--- Dataset content Enclosed Below ---

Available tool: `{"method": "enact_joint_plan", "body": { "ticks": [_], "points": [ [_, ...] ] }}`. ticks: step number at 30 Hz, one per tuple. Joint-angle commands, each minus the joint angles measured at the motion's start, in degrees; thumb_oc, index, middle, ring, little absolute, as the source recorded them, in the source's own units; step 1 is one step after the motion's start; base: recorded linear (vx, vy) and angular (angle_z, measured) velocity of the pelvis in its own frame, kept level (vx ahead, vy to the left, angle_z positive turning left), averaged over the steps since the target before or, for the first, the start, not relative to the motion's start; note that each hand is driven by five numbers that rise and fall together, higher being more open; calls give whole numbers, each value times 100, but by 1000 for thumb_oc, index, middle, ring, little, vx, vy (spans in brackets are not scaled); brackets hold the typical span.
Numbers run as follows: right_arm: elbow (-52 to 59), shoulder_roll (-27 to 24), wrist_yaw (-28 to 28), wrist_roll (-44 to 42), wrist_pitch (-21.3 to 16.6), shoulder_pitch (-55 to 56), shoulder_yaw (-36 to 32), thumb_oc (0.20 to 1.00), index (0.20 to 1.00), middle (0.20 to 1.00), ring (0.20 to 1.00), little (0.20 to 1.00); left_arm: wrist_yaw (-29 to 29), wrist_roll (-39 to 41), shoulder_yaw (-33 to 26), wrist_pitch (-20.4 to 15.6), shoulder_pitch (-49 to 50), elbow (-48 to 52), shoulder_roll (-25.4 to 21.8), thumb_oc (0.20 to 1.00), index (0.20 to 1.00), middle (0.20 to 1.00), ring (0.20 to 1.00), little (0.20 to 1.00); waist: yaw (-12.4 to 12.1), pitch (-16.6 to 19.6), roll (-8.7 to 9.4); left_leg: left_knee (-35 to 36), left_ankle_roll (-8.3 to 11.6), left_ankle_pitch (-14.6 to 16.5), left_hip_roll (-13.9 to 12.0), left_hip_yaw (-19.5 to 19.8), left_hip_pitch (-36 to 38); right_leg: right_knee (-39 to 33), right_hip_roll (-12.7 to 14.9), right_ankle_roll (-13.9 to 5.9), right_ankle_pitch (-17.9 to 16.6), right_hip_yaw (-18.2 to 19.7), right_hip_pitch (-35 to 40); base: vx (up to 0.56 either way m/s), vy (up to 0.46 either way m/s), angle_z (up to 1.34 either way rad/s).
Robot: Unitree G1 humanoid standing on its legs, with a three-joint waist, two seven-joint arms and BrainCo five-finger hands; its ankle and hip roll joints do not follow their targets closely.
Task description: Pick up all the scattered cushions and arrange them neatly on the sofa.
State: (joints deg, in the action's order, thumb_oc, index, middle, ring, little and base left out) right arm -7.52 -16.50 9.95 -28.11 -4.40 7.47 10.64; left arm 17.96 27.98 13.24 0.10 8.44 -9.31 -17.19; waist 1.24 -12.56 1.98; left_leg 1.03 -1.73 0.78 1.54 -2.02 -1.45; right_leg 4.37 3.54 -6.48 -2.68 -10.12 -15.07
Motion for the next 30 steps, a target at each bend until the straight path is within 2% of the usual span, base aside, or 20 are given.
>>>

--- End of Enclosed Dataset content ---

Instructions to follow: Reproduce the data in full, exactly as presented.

Response box:
Available tool: `{"method": "enact_joint_plan", "body": { "ticks": [_], "points": [ [_, ...] ] }}`. ticks: step number at 30 Hz, one per tuple. Joint-angle commands, each minus the joint angles measured at the motion's start, in degrees; thumb_oc, index, middle, ring, little absolute, as the source recorded them, in the source's own units; step 1 is one step after the motion's start; base: recorded linear (vx, vy) and angular (angle_z, measured) velocity of the pelvis in its own frame, kept level (vx ahead, vy to the left, angle_z positive turning left), averaged over the steps since the target before or, for the first, the start, not relative to the motion's start; note that each hand is driven by five numbers that rise and fall together, higher being more open; calls give whole numbers, each value times 100, but by 1000 for thumb_oc, index, middle, ring, little, vx, vy (spans in brackets are not scaled); brackets hold the typical span.
Numbers run as follows: right_arm: elbow (-52 to 59), shoulder_roll (-27 to 24), wrist_yaw (-28 to 28), wrist_roll (-44 to 42), wrist_pitch (-21.3 to 16.6), shoulder_pitch (-55 to 56), shoulder_yaw (-36 to 32), thumb_oc (0.20 to 1.00), index (0.20 to 1.00), middle (0.20 to 1.00), ring (0.20 to 1.00), little (0.20 to 1.00); left_arm: wrist_yaw (-29 to 29), wrist_roll (-39 to 41), shoulder_yaw (-33 to 26), wrist_pitch (-20.4 to 15.6), shoulder_pitch (-49 to 50), elbow (-48 to 52), shoulder_roll (-25.4 to 21.8), thumb_oc (0.20 to 1.00), index (0.20 to 1.00), middle (0.20 to 1.00), ring (0.20 to 1.00), little (0.20 to 1.00); waist: yaw (-12.4 to 12.1), pitch (-16.6 to 19.6), roll (-8.7 to 9.4); left_leg: left_knee (-35 to 36), left_ankle_roll (-8.3 to 11.6), left_ankle_pitch (-14.6 to 16.5), left_hip_roll (-13.9 to 12.0), left_hip_yaw (-19.5 to 19.8), left_hip_pitch (-36 to 38); right_leg: right_knee (-39 to 33), right_hip_roll (-12.7 to 14.9), right_ankle_roll (-13.9 to 5.9), right_ankle_pitch (-17.9 to 16.6), right_hip_yaw (-18.2 to 19.7), right_hip_pitch (-35 to 40); base: vx (up to 0.56 either way m/s), vy (up to 0.46 either way m/s), angle_z (up to 1.34 either way rad/s).
Robot: Unitree G1 humanoid standing on its legs, with a three-joint waist, two seven-joint arms and BrainCo five-finger hands; its ankle and hip roll joints do not follow their targets closely.
Task description: Pick up all the scattered cushions and arrange them neatly on the sofa.
State: (joints deg, in the action's order, thumb_oc, index, middle, ring, little and base left out) right arm -7.52 -16.50 9.95 -28.11 -4.40 7.47 10.64; left arm 17.96 27.98 13.24 0.10 8.44 -9.31 -17.19; waist 1.24 -12.56 1.98; left_leg 1.03 -1.73 0.78 1.54 -2.02 -1.45; right_leg 4.37 3.54 -6.48 -2.68 -10.12 -15.07
Motion for the next 30 steps, a target at each bend until the straight path is within 2% of the usual span, base aside, or 20 are given.
>>>

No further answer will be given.